第5話 平和に向かう第一歩
ちなみに俺が殴られていたというのは嘘である。
「ほらダアス〜謝れって言ってんだろ〜?人語が通じないくらいに無能なのかな〜?」
「なっ……なんだこいつ……!」
皮袋をべちべち殴るビティさんを、俺は隣で呆然と眺めている。
ビティ含む元パーティー三人組が家に入り込んできた瞬間、俺は反射的に彼女らに幻覚をかけた。
故に、雷撃をくらったのも殴られたのも俺の私物のバッグで、俺自身は全くのノーダメージ。
バッグに馬乗りになりバッグをぽむぽむ殴る元リーダー様を隣で拝見しているという現況なのだが、それはそうとして俺は盛大にドン引きしていた。
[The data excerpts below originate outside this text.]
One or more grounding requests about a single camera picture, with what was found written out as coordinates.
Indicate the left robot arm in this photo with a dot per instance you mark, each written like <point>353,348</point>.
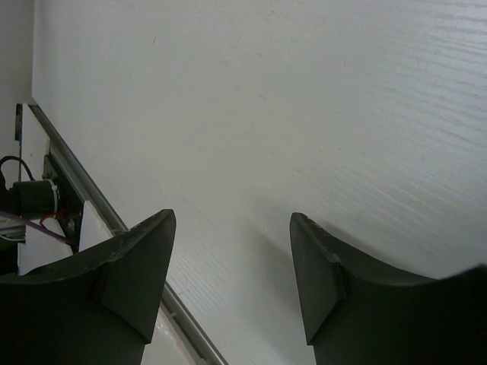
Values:
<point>31,199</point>

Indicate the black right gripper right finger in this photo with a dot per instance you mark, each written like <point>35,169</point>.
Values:
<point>357,309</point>

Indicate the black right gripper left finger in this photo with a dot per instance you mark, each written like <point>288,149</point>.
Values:
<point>98,306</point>

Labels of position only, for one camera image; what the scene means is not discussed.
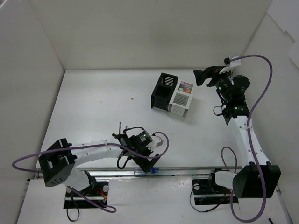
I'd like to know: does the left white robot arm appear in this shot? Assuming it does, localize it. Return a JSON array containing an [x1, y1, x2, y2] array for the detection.
[[38, 129, 164, 196]]

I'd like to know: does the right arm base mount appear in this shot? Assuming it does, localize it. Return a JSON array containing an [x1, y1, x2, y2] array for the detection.
[[189, 169, 238, 213]]

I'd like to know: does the aluminium rail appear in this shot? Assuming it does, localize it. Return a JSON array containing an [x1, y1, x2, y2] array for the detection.
[[69, 166, 241, 177], [221, 70, 285, 199]]

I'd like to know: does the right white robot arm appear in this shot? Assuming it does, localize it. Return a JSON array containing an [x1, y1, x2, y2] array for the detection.
[[193, 66, 281, 198]]

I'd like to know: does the white slotted container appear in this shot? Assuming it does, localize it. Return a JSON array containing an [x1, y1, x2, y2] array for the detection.
[[167, 79, 194, 119]]

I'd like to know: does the black slotted container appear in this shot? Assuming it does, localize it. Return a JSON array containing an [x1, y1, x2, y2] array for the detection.
[[151, 73, 178, 111]]

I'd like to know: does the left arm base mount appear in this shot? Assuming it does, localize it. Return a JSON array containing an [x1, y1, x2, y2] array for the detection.
[[63, 180, 109, 209]]

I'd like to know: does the aluminium front rail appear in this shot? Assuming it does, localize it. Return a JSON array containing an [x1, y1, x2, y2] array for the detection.
[[69, 166, 241, 177]]

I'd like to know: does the clear bottle blue cap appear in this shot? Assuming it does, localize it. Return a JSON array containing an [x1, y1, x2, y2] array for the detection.
[[134, 168, 159, 175]]

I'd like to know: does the aluminium right rail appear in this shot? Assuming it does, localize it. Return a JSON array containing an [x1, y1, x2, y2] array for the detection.
[[221, 70, 285, 199]]

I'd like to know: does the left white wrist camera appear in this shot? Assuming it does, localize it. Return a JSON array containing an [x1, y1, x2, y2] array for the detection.
[[148, 135, 164, 151]]

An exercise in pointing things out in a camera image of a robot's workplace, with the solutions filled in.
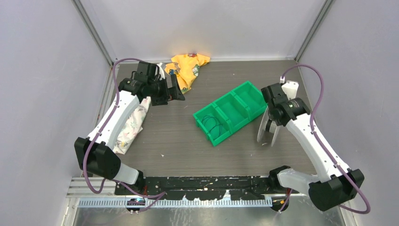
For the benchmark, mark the yellow printed cloth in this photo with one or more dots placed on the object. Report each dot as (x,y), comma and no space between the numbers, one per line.
(186,68)

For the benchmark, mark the white floral cloth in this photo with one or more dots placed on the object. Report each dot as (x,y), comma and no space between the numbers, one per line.
(132,127)

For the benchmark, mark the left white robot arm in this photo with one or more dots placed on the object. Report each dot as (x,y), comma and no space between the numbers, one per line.
(94,152)

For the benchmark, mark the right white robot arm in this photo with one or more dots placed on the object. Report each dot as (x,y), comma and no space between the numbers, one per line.
(334,182)

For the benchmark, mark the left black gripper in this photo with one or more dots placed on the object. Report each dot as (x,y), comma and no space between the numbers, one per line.
(163,100)

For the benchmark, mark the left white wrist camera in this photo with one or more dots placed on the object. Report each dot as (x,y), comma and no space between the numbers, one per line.
(162,67)

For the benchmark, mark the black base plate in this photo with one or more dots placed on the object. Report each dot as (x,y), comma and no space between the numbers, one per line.
(204,188)

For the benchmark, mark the clear plastic cable spool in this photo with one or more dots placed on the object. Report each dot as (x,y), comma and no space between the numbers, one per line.
(268,129)

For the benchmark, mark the slotted metal rail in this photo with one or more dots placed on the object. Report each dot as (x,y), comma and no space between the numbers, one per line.
(140,203)

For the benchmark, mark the green three-compartment bin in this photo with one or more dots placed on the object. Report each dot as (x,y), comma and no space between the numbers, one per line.
(231,112)

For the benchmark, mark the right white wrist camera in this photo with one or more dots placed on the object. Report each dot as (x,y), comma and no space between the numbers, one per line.
(290,88)

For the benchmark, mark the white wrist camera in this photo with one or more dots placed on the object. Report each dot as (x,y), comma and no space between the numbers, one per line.
(290,88)
(162,67)

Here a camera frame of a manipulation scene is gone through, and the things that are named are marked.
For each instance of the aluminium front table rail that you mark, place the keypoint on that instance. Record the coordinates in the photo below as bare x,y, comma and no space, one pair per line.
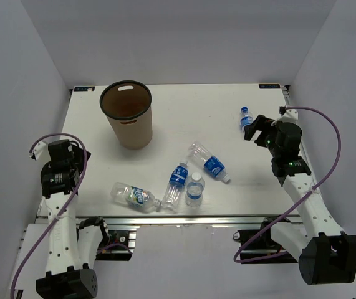
136,221

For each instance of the small water bottle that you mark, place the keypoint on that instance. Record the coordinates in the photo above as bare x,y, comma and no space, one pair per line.
194,190

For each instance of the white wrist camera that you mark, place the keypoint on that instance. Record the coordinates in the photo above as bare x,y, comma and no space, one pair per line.
287,115
40,152

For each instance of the clear bottle green label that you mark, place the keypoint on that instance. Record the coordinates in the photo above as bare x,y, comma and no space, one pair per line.
134,197

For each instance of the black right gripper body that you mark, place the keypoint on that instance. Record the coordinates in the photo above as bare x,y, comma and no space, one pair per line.
270,144

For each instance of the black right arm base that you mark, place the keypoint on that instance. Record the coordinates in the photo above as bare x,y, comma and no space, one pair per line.
261,247

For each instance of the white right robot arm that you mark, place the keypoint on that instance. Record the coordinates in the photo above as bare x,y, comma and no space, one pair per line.
325,253

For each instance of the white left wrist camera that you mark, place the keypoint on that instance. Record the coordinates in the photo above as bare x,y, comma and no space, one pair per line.
40,152

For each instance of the blue right corner sticker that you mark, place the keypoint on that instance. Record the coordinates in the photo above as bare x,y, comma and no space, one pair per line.
269,86

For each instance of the blue corner sticker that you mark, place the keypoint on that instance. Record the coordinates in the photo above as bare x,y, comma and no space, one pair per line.
84,89
269,86

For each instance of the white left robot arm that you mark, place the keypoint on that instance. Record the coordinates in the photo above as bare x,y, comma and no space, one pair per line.
73,245

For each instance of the brown cylindrical paper bin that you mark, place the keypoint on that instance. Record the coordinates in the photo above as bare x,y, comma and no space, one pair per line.
127,105

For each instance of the blue left corner sticker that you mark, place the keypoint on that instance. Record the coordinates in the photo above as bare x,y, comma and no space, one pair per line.
84,89

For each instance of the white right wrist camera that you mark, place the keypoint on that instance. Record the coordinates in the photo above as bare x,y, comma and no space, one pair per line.
287,115

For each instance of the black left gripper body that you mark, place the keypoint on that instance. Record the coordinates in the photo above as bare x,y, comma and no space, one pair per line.
78,161

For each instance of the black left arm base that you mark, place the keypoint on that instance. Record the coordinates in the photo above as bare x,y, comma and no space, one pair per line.
121,235

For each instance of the small blue cap bottle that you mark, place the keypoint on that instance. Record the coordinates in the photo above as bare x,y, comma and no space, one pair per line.
246,118

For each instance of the crushed bottle blue label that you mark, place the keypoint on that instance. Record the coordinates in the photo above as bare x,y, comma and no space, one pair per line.
176,186

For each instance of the clear bottle blue label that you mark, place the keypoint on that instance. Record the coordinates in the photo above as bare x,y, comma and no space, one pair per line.
204,159

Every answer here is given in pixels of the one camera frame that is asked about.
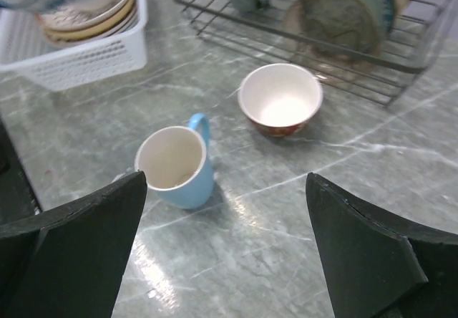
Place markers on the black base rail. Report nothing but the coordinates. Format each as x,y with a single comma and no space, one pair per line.
18,199

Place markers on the black wire dish rack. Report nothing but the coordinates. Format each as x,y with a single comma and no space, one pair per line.
408,51

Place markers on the clear pink glass plate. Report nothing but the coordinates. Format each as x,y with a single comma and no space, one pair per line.
344,23

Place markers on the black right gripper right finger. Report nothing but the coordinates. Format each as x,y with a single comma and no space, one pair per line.
379,264

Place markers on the orange bear plate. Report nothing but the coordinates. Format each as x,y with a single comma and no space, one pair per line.
94,29

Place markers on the white bottom plate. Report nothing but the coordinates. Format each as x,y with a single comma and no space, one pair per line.
71,18

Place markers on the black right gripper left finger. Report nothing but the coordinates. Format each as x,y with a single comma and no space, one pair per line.
69,261

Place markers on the light blue mug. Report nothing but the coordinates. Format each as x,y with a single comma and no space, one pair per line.
177,164

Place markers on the teal plate in rack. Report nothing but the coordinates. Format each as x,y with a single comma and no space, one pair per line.
372,3

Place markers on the white plastic bin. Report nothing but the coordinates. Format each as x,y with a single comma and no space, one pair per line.
25,52

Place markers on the blue striped white plate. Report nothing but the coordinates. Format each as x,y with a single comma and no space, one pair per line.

謝れとかなんとか言っているが、諸々の態度からして間違いない。これはただの八つ当たりだ。
苛立ちを解消するただそれだけのために、追放した元メンバーの家におしかけて暴行に及んでいるのだこいつは。
「あ、頭おかしいよ……!衛兵呼ばなきゃ……!」
あまりの倫理観の欠如に戦慄する他ないが、襲撃それ自体はまぁまだ理解できる。ビティの性格がカスゴミなことは重々承知している。こいつのネジの外れ方から言って、そりゃあ機嫌が悪くなれば法くらい犯す。
何より衝撃だったのは時期である。
俺を虐め抜き追放した時点でこいつの機嫌は最高潮に至ったはず。まだそれから三日も経っていないのだ。順当に魔物狩りに殉じていればここまで急速にストレスを貯めたりはしないはず。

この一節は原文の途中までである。